Task to complete:
Go through the listing and write out each line exactly.

Dataset content:
——————————

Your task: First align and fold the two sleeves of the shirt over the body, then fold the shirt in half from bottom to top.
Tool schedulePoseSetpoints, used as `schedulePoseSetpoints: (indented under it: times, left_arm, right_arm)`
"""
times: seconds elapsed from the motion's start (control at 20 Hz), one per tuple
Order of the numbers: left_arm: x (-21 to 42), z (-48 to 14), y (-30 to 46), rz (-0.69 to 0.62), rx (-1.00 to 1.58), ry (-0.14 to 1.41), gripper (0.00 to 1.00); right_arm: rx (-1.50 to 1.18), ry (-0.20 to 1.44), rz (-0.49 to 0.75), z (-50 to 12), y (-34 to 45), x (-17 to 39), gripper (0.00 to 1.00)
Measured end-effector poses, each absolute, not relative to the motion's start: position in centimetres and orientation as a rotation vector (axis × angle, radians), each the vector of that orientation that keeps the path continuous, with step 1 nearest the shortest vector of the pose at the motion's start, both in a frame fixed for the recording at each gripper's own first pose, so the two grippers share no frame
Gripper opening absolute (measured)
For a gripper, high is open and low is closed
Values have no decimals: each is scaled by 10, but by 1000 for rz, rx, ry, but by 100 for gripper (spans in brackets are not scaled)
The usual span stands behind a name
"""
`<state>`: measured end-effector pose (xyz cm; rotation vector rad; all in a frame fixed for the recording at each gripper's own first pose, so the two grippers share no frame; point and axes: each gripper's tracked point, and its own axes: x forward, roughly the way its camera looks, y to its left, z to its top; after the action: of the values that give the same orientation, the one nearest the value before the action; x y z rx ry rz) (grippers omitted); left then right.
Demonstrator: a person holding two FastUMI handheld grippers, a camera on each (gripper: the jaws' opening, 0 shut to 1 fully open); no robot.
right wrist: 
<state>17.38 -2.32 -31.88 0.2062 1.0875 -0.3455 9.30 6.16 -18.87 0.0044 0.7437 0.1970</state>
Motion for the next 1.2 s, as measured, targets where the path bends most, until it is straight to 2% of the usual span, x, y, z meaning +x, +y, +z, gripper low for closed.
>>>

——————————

Written solution:
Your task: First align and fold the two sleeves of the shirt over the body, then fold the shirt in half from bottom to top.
Tool schedulePoseSetpoints, used as `schedulePoseSetpoints: (indented under it: times, left_arm, right_arm)`
"""
times: seconds elapsed from the motion's start (control at 20 Hz), one per tuple
Order of the numbers: left_arm: x (-21 to 42), z (-48 to 14), y (-30 to 46), rz (-0.69 to 0.62), rx (-1.00 to 1.58), ry (-0.14 to 1.41), gripper (0.00 to 1.00); right_arm: rx (-1.50 to 1.18), ry (-0.20 to 1.44), rz (-0.49 to 0.75), z (-50 to 12), y (-34 to 45), x (-17 to 39), gripper (0.00 to 1.00)
Measured end-effector poses, each absolute, not relative to the motion's start: position in centimetres and orientation as a rotation vector (axis × angle, radians), each the vector of that orientation that keeps the path continuous, with step 1 nearest the shortest vector of the pose at the motion's start, both in a frame fixed for the recording at each gripper's own first pose, so the two grippers share no frame
Gripper opening absolute (measured)
For a gripper, high is open and low is closed
Values have no decimals: each is scaled by 10, but by 1000 for rz, rx, ry, but by 100 for gripper (spans in brackets are not scaled)
The usual span stands behind a name
"""
`<state>`: measured end-effector pose (xyz cm; rotation vector rad; all in a frame fixed for the recording at each gripper's own first pose, so the two grippers share no frame; point and axes: each gripper's tracked point, and its own axes: x forward, roughly the way its camera looks, y to its left, z to its top; after the action: of the values that give the same orientation, the one nearest the value before the action; x y z rx ry rz) (grippers omitted); left then right.
Demonstrator: a person holding two FastUMI handheld grippers, a camera on each (gripper: the jaws' opening, 0 shut to 1 fully open); no robot.
right wrist: 
<state>17.38 -2.32 -31.88 0.2062 1.0875 -0.3455 9.30 6.16 -18.87 0.0044 0.7437 0.1970</state>
Motion for the next 1.2 s, as measured, targets where the path bends most, until it is straight to 2% of the usual span, x, y, z meaning +x, +y, +z, gripper low for closed.
>>>

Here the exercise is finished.